» **WHAT YOU ARE ASKED TO DO**:
Only lines that contain the string "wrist" should be returned from the material below.
'''
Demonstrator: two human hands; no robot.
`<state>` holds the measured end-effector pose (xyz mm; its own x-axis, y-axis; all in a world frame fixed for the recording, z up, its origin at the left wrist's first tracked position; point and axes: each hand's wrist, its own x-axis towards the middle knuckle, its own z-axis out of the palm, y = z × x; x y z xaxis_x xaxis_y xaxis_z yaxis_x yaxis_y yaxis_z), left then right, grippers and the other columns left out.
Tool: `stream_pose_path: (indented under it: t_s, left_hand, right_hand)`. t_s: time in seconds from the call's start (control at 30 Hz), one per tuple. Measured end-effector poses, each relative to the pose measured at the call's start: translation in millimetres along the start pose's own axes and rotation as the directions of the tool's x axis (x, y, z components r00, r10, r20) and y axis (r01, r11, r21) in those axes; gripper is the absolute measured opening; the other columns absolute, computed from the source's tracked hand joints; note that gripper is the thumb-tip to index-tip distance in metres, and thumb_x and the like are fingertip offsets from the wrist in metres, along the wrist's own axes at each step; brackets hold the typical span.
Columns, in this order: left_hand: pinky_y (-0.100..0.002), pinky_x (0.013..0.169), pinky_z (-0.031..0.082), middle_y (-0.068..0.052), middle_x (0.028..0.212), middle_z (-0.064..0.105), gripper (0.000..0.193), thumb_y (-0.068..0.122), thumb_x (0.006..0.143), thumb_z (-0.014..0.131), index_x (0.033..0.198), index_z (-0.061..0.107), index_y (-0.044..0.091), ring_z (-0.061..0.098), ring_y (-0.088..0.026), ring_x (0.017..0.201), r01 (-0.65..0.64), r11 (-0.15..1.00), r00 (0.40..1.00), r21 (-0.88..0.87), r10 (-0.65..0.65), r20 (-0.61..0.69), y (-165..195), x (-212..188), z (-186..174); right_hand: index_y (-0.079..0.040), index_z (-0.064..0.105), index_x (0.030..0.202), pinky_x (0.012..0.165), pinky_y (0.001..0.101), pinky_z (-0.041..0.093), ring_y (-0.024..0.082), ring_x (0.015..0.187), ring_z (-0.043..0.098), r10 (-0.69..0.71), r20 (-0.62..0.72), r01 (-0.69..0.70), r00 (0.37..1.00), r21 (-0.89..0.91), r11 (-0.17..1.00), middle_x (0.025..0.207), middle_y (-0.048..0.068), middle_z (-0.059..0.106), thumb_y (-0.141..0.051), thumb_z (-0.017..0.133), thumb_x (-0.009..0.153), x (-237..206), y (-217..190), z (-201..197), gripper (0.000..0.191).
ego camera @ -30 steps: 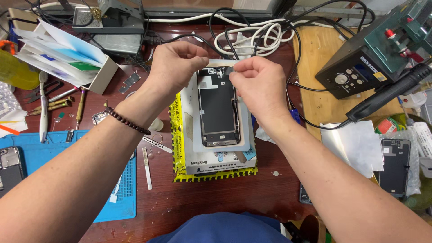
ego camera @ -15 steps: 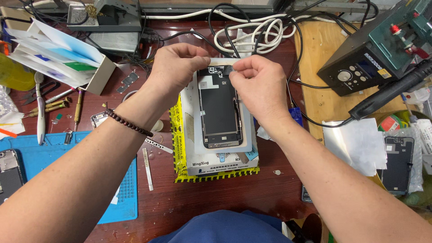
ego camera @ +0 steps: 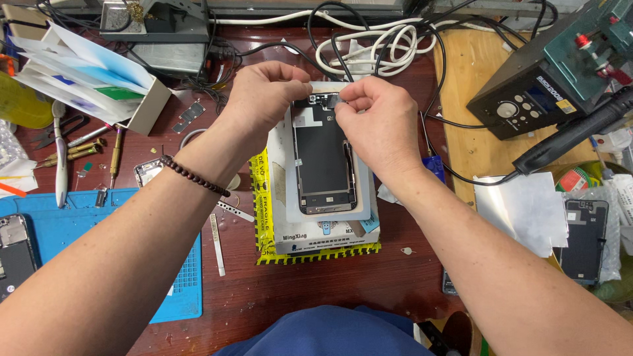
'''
» **RESULT OF THIS TASK**:
`<state>` holds the measured end-effector pose (xyz mm; its own x-axis, y-axis; all in a world frame fixed for the recording, z up, its origin at the left wrist's first tracked position; point and axes: each hand's wrist, its own x-axis towards the middle knuckle, its own z-axis out of the palm, y = z × x; x y z xaxis_x xaxis_y xaxis_z yaxis_x yaxis_y yaxis_z), left then right, grippers and the other columns left out.
Tool: `stream_pose_path: (indented under it: t_s, left_hand, right_hand)`. t_s: time in seconds from the call's start (control at 30 Hz), one per tuple. Measured end-effector poses, each relative to the pose measured at the call's start: translation in millimetres along the start pose's own axes and rotation as the directions of the tool's x axis (x, y, z components r00, r10, r20) and y axis (r01, r11, r21) in those axes; gripper is the absolute measured opening; the other columns absolute, computed from the source's tracked hand joints; note that gripper is the thumb-tip to index-tip distance in metres, and thumb_x and the like are fingertip offsets from the wrist in metres, along the wrist's own axes at each step; brackets hold the typical span.

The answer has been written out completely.